Greetings all, I am updating the :create-table macro to work with Greenplum's CREATE TABLE syntax. For the most part, this is identical except for two important table attributes:
DISTRIBUTED BY (column, [ ... ] ) | DISTRIBUTED RANDOMLY
These tell Greenplum how to distribute the table across the cluster, and getting these right is critical for good performance. Here is a SQL example using the FAA dataset:
create table faa.d_airports ( AirportID integer, Name text, City text, Country text, airport_code text, ICOA_code text, Latitude float8, Longitude float8, Altitude float8, TimeZoneOffset float, DST_Flag text , TZ text ) distributed by (airport_code);
The challenge is in emitting the 'distributed by (...)' or 'distributed randomly' after the closing parenthesis in the SQL. The S-SQL macro, with the correct location is: (def-sql-op :create-table (name (&rest columns) &rest options) (when (null columns) (sql-error "No columns defined for table ~A." name)) `("CREATE TABLE " ,(to-sql-name name) " (" ,@(loop :for ((column-name . args) . rest) :on columns :append (expand-table-column column-name args) :if rest :collect ", ") ,@(loop :for ((option . args)) :on options :collect ", " :append (expand-table-constraint option args)) ")" ; DISTRIBUTED BY needs to go here )) Initially I thought I could modify expand-table-constraints in a way that would do the trick, but I could not find a way to do this without either hardcoding these two cases or modifying the function signature.
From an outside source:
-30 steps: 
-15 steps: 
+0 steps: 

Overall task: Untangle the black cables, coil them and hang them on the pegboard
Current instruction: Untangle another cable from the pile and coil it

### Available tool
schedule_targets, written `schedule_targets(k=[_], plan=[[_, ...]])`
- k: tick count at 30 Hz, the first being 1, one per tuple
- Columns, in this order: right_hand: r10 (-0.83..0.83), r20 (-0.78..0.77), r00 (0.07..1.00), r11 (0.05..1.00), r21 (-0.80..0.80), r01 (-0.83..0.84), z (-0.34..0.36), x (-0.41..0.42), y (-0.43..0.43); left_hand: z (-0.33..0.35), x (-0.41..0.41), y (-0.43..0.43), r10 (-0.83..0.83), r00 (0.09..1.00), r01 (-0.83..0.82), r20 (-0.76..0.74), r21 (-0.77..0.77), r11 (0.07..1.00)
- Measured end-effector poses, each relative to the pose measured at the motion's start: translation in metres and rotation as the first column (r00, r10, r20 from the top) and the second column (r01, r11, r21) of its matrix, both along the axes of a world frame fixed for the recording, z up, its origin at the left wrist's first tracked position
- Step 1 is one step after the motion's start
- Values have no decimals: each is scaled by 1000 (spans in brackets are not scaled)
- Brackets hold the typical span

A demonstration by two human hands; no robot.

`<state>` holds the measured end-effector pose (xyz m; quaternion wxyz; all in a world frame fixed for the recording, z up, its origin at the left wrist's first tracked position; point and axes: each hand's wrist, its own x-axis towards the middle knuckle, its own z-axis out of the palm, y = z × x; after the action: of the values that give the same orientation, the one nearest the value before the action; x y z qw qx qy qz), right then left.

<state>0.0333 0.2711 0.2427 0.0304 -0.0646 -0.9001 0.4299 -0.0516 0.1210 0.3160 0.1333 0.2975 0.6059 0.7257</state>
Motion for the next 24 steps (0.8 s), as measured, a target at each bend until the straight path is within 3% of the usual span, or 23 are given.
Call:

Modifying the signature of the :create-table macro seems the best choice, and then add another invocation of expand-table-constraint after the closing parentheses, but that is a breaking change. Alternatively we could have a :create-gp-table, but I would rather not diverge. So, I am here to ask: am I missing something obvious? If not, what is the consensus for moving forward? I supposed I would be most in favor of modifying the signature for :create-table. Regards, Steve P.S. There is also an open issue for create table that might have a need for something similar. I do not know, but it is worth considering both of them whilst making the change.